Apesar de reconhecer que a Madeira sempre foi um território de acolhimento, o responsável admite que esse traço está hoje sob pressão. “Há alguma perplexidade”, afirmou, sublinhando que a chegada de novos trabalhadores está a ser marcada por uma lógica essencialmente económica, onde as pessoas são utilizadas para responder a necessidades imediatas do mercado.
Na sua leitura, muitos migrantes entram sobretudo em sectores como o turismo e a hotelaria, integrando um modelo que descreve como extrativo. Ou seja, são absorvidos para garantir funcionamento económico, mas sem uma verdadeira estratégia de integração social ou valorização humana.

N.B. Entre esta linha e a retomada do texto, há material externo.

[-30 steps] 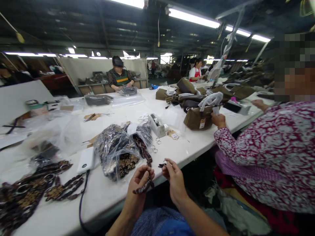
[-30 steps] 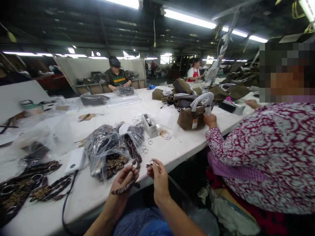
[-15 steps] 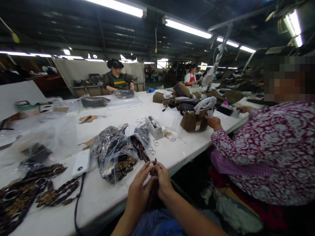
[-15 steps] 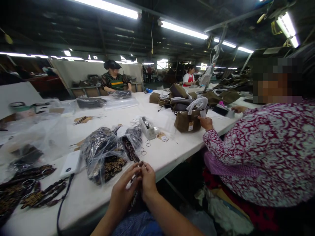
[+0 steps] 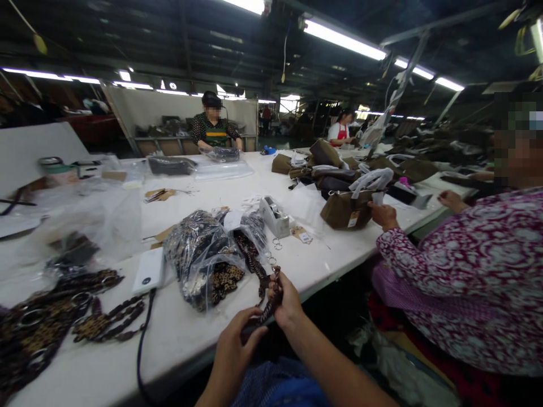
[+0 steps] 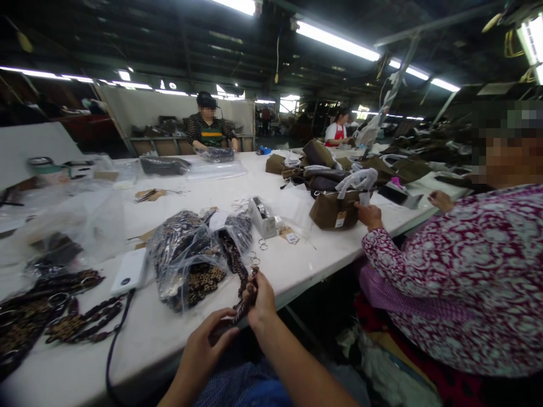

Essa realidade, diz, acaba por gerar situações de fragilidade. Há trabalhadores que permanecem em condições precárias e sem redes de apoio consistentes, o que contribui para o surgimento de bolsas de pobreza e exclusão dentro da própria região.
Ao mesmo tempo, começam a emergir sinais de desconforto na convivência social. O aumento de comunidades com culturas distintas, aliado à ausência de mecanismos eficazes de integração, está a alimentar desconfiança e algum distanciamento entre grupos.
“Há quem sinta que está a ser invadido”, referiu, apontando também para dificuldades linguísticas e barreiras culturais.
Para Agostinho Moreira, este é um momento crítico para a Madeira. Sem uma resposta estruturada, o risco é o agravamento de tensões e a formação de guetos, com impactos directos na coesão social.
O responsável defende que a Região precisa de ir além da resposta económica e investir numa integração real, assente na proximidade, no conhecimento do outro e na valorização da pessoa. Caso contrário, alerta, a mobilidade poderá deixar de ser uma oportunidade para se tornar um factor de divisão.